- **What is needed**
Go through the records and count the lines where the string "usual" occurs. Reply with the number only.

Items from a dataset
______________________________
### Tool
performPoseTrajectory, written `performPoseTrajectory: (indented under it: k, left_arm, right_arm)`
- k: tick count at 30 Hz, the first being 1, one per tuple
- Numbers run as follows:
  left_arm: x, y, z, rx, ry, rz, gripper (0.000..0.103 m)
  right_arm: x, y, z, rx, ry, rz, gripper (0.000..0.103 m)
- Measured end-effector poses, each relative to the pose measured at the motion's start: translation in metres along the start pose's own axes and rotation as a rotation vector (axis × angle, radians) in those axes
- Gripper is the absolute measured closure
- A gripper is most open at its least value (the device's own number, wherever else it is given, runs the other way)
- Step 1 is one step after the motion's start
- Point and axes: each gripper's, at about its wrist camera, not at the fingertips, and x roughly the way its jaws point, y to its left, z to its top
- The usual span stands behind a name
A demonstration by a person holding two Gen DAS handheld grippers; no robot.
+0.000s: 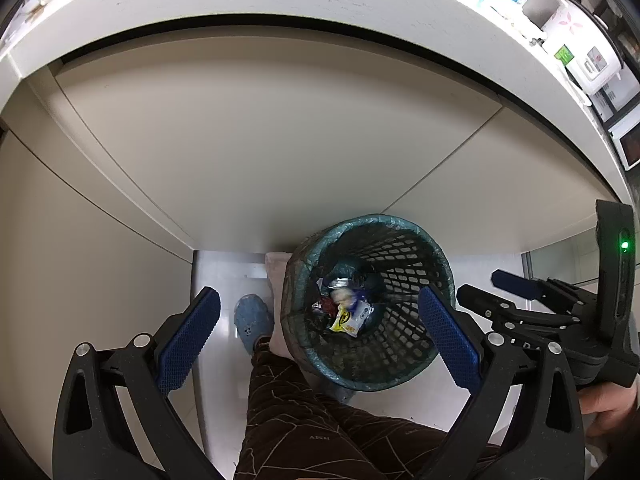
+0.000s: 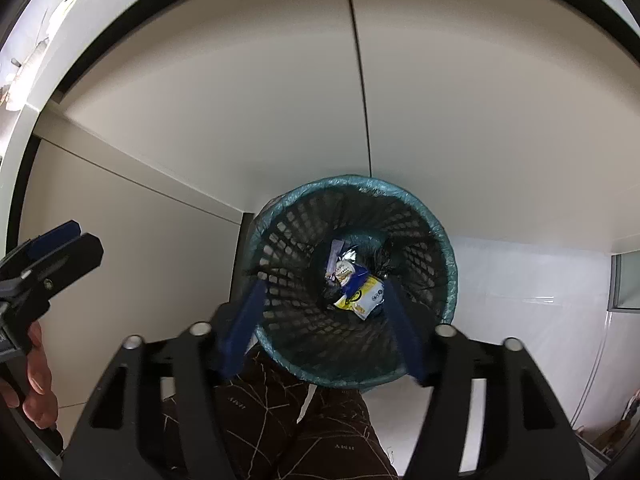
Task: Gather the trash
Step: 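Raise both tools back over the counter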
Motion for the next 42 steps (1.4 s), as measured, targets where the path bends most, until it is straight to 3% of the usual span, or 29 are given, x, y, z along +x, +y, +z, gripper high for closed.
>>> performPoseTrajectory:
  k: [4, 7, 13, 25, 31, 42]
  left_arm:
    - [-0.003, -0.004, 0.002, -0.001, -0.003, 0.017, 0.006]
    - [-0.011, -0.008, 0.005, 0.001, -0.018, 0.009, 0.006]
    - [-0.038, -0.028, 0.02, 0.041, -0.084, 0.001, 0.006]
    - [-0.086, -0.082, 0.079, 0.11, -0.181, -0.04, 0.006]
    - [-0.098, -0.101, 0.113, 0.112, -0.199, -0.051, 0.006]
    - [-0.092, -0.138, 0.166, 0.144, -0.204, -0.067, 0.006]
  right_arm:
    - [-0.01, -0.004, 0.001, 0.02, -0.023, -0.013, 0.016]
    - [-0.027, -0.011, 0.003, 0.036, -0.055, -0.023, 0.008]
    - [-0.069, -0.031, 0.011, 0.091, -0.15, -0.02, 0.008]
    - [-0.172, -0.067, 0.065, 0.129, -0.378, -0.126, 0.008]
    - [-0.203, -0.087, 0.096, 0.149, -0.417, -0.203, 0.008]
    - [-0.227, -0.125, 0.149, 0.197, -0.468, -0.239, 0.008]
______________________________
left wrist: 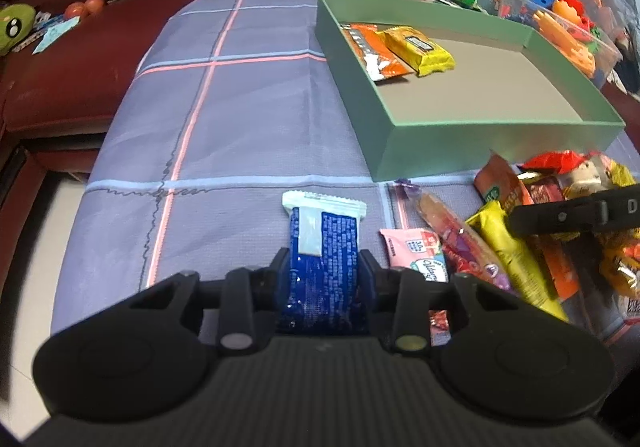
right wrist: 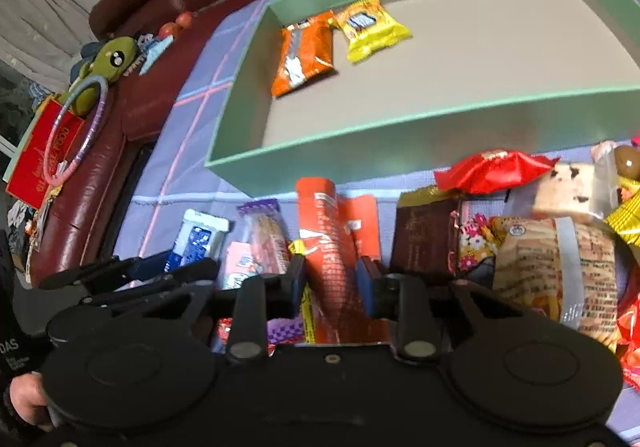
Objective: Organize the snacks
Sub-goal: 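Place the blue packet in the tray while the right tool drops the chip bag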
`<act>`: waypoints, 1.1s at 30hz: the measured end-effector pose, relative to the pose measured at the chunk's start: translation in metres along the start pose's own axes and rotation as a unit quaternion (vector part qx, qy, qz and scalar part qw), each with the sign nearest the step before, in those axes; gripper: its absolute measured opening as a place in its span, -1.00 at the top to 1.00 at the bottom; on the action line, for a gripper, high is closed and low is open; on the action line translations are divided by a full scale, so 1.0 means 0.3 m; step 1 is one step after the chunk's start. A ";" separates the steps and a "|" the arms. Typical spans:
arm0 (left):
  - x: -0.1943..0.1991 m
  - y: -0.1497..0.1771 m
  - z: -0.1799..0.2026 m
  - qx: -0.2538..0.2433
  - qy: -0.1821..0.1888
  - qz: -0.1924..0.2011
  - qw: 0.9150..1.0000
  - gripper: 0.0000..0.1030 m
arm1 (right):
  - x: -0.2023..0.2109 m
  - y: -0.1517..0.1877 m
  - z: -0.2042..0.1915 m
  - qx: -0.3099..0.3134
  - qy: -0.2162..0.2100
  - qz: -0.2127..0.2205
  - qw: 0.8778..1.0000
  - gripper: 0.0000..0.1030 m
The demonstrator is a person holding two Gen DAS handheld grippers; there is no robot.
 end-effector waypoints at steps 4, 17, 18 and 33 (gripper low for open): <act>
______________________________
- **Task output**
2